For the frequencies given in solution calculate the detuning of the Monomials given in the list monomials.

hamnonlineng.core.drop_definitely_offresonant(monomials)[source]

From the list monomials filter out Monomials that contain only annihilation or only creation operators.

hamnonlineng.core.drop_matching(monomials, to_drop)[source]

From the list monomials filter out Monomials present in the list to_drop.
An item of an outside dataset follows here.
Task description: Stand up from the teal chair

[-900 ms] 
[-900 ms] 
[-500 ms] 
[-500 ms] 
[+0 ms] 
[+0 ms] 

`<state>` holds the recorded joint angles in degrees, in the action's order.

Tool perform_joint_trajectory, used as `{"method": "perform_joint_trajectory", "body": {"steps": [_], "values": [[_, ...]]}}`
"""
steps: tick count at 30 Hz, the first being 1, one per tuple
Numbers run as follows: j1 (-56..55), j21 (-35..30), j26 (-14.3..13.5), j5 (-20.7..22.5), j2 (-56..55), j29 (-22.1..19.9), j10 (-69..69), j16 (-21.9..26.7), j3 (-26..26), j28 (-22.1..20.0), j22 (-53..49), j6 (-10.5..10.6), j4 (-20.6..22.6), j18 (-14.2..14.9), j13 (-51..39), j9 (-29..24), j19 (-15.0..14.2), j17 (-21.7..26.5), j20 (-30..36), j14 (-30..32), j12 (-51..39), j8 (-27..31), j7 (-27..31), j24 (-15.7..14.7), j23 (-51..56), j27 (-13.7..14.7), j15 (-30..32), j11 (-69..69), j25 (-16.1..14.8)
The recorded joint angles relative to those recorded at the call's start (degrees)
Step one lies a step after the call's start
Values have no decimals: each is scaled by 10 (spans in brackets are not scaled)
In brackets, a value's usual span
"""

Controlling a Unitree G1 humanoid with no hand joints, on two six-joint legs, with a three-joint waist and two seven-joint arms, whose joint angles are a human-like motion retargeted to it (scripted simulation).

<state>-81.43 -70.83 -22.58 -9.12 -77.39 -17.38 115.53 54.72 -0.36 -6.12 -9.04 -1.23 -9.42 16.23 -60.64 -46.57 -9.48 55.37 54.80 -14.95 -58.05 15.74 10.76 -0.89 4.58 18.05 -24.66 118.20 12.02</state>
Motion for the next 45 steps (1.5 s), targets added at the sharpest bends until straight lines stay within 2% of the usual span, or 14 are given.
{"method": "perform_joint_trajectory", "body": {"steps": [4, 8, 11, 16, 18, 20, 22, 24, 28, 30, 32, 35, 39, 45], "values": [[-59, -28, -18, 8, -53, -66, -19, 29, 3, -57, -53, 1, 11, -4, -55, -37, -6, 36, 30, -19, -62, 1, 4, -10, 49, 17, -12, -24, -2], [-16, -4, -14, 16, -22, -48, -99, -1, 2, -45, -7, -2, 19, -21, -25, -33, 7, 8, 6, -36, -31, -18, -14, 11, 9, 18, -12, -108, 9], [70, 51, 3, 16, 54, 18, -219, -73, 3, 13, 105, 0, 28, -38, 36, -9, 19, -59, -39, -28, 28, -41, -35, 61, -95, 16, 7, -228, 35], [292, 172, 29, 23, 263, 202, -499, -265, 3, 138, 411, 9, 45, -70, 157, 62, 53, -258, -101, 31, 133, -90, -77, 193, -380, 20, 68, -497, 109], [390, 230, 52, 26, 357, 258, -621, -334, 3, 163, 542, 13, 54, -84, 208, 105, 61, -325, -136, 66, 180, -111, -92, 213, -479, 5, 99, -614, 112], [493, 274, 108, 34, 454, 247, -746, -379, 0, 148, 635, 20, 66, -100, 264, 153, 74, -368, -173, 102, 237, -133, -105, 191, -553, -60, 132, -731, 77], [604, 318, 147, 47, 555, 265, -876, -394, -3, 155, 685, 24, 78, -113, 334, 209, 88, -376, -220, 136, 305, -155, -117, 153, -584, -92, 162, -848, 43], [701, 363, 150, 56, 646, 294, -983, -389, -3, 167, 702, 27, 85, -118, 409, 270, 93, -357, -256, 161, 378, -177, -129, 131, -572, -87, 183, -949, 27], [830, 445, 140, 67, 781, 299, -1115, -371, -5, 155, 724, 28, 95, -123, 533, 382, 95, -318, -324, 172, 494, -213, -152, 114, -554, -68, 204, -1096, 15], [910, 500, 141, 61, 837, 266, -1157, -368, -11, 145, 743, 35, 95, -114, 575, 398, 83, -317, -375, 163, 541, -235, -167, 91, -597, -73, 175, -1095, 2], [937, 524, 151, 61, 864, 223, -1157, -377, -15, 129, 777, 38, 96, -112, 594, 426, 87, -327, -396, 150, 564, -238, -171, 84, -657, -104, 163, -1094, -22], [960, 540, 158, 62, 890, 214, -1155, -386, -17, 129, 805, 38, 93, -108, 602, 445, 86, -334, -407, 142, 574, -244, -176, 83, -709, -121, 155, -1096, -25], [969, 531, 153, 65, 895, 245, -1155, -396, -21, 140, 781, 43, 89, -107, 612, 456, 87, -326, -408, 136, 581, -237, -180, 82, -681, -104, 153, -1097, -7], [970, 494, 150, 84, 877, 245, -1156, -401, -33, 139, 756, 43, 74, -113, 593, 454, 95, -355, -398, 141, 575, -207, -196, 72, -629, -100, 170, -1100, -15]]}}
Compare only the string part, neglect the numerical factor.

hamnonlineng.core.drop_single_mode(monomials)[source]

From the list monomials filter out Monomials that contain operators for only a single mode.

hamnonlineng.core.filter_resonant(solution, monomials, letters)[source]

Return only the resonant Monomials from the list monomials given the frequencies in solution.

hamnonlineng.core.head_and_count(iterator)[source]

Print the first 10 and store the first 100000 solutions.

hamnonlineng.core.monomial_to_constraint(monomial, letters)[source]

Given a monomial return the multiplicity of each letter, counting conjugates as negatives.

hamnonlineng.core.monomials_to_matrix(monomials, letters)[source]

Run monomial_to_constraint on each element of the list monomials and generate the matrix of constraints.

hamnonlineng.core.operator_sum(string)[source]

Given a string of letters return the sum of operators represented by those letters.

hamnonlineng.core.retain_matching(monomials, to_retain)[source]

The inverse of drop_matching.

hamnonlineng.core.sin_terms(x, order)[source]

Given an argument return the order-th term in the sine’s expansion.

hamnonlineng.core.solve_constraints_gecode(resonant_monomials, off_resonant_monomials, letters, maxfreq=10, elastic=0)[source]

Uses gecode to solve the constraints.

hamnonlineng.core.solve_constraints_ortools(resonant_monomials, off_resonant_monomials, letters, maxfreq=10)[source]

Uses ortools to solve the constraints.

hamnonlineng.core.solve_linearprog_ortools_glop(resonant_monomials, off_resonant_monomials, letters, maxfreq=10, detune=0.5)[source]

Uses ortools to solve the linear programming problem.

hamnonlineng.core.solve_linearprog_pulp(resonant_monomials, off_resonant_monomials, letters, maxfreq=10, detune=0.5, distinct=True, elastic=0)[source]

Uses pulp to solve the linear programming problem.

hamnonlineng.core.solve_linearprog_scipy(resonant_monomials, off_resonant_monomials, letters, maxfreq=10, detune=0.5)[source]

Uses scipy to solve the linear programming problem.

hamnonlineng.core.split_by_predicate(p, l)[source]

Separate an iterable in two iterators depending on predicate.